I had the cassoulet - tender long-cooked beans
with goose, and Toulouse sausage. My wife says they are
haricot beans in English, which is a bit redundant as descriptions go, apparently, given that haricot means "bean". So what you see in the bowl was "bean beans". Anyway, never mind the semantics. It was very tasty, though cooled rather too quickly in the November air.

One nice little incident to relate: shortly after I took the picture on the right, the French couple at the next table got up to go, and offered us their unfinished bottle of wine - gratefully accepted. Ah the freemasonry, and camaraderie, of food connoiseurs !

My wife's meal, just visible in the background,
was duck - a mix of hot duck gesiers and foie gras
salad.

I must mention the bread. Now that's something that's always been a sore point with me. French bread - especially the baguette- is one of France's great gifts to civilization. But it does have to be eaten quite quickly, while still crusty. Thereafter it goes leathery. So why do so many restaurants plonk down a basket of bread that has been sitting around for hours ? Why do the French tolerate it ?
Anyway the bread we were given was delightful - a sour dough recipe, with moist springy crumb.
So afterwards, we set off in search of more good bread.

And guess what we spotted next: another Basque
food stall - one that was doing bread ! Just the thing, we thought, to fortify the inner Basque . Sorry to keep banging on about that, but it's one of those limpet ideas - so to speak - given everything we've been told about being "Anglo-Saxons" and having the French constantly label us as such.

Well, we bought one of those loaves and took it home, but it was nothing special - a bit on the dense side. But there's a lot that I'm now prepared to forgive the 'old country'. I just wish their extremists would stop their bomb attacks.

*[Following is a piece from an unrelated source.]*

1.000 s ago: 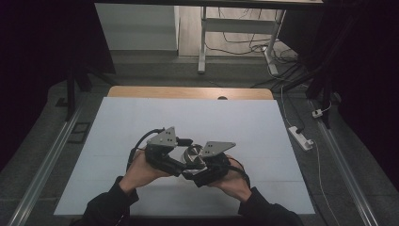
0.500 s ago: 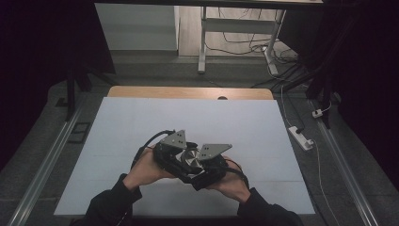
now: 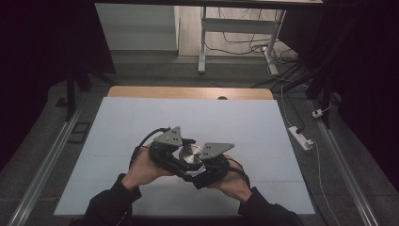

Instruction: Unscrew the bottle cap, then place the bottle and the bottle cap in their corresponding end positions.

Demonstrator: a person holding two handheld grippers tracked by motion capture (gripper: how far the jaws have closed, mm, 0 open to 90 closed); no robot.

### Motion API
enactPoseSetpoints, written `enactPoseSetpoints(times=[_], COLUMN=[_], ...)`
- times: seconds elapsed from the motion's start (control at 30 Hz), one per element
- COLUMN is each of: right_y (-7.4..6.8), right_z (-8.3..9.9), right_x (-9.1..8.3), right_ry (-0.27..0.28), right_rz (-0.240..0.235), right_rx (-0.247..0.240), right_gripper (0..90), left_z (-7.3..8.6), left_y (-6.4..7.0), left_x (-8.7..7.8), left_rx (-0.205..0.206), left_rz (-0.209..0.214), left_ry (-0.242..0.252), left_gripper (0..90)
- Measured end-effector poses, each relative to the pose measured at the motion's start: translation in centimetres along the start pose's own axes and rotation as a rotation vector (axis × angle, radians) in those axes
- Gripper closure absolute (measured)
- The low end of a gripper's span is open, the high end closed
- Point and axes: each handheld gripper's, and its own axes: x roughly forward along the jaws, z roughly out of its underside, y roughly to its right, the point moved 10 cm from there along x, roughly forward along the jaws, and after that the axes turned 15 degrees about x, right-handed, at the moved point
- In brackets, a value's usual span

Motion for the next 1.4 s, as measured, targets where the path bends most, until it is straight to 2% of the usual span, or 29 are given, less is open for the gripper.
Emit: enactPoseSetpoints(times=[0.13, 0.27, 0.4, 0.7, 1.03, 1.4], right_y=[0.1, 0.1, 0.5, 2.0, 4.0, 5.2], right_z=[0.1, 0.0, -0.1, -0.3, -0.8, -1.2], right_x=[0.0, -0.1, -0.3, -0.9, -2.0, -2.6], right_ry=[0.001, 0.005, 0.013, 0.028, 0.059, 0.085], right_rz=[0.004, 0.002, 0.009, 0.048, 0.095, 0.122], right_rx=[0.003, -0.002, 0.005, 0.027, 0.06, 0.076], right_gripper=[14.5, 14.5, 14.5, 14.5, 14.4, 14.5], left_z=[-0.1, 0.1, 0.1, -0.5, -0.1, 0.5], left_y=[-0.2, -0.8, -1.0, -0.2, 0.4, 1.1], left_x=[-0.3, -1.1, -2.1, -3.5, -3.1, -2.9], left_rx=[-0.012, -0.023, -0.041, -0.01, 0.006, 0.012], left_rz=[-0.015, -0.05, -0.058, -0.067, -0.063, -0.065], left_ry=[0.012, 0.018, 0.041, 0.066, 0.076, 0.099], left_gripper=[20.1, 20.2, 20.2, 20.2, 20.1, 20.1])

Candy floss ! Now there's something I hadn't seen
in years, decades even. So we stood and watched how it was made. The lady was pouring sugar down the hole in the central reservoir, that was spinning at high speed.
But what was happening inside that reservoir to make the candy floss ?
These days, thanks to the Internet, one can get instant answers to this kind of thing within seconds. Apparently the sugar is quickly heated till it melts, and then the centrifugal force pushes the melt out through lots of tiny perforations to create those cotton wool threads. What kind of mind dreamt that one up, one wonders ?

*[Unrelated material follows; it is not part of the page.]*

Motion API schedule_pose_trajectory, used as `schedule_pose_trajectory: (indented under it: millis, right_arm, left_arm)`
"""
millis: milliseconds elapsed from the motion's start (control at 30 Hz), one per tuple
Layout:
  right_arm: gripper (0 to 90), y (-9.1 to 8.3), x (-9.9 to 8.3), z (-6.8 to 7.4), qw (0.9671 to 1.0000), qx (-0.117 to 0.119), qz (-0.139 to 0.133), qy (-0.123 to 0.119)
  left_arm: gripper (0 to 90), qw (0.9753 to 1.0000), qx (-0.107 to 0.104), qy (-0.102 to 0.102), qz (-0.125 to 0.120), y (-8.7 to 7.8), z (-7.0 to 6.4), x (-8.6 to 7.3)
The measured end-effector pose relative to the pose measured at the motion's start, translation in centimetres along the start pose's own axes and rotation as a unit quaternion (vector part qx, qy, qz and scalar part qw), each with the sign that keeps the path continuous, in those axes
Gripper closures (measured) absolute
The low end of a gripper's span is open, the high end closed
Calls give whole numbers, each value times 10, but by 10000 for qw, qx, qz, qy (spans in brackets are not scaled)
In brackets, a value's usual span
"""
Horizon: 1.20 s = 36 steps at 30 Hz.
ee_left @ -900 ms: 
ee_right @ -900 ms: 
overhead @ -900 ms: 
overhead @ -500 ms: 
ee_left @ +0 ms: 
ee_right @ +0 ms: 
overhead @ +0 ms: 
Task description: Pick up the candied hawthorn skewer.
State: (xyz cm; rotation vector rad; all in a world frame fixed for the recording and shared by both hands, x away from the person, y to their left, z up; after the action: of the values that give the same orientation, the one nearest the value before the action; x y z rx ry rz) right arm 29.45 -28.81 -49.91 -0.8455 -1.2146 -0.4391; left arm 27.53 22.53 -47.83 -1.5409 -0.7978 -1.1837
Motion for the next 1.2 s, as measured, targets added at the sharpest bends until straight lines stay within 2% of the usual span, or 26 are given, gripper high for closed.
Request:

The modern machine seems much faster than the ones I recall from fairgrounds as a child, but
maybe the quality has suffered somewhat. Modern candy floss doesn't seem to have
quite the same sparkle. Ah, nostalgia ain't what
it used to be !

One final picture: could not resist taking one of what was on sale outside.

Shortly after this blog began, a denizen of one my previous blogging haunts described it, in his typical put-down fashion, as a poubelle site, ie a rubbish bin.

Well, R of O, if you are reading this, I'll have you know that this poubelle, like the Zuny in the picture, is not just any old rubbish receptacle.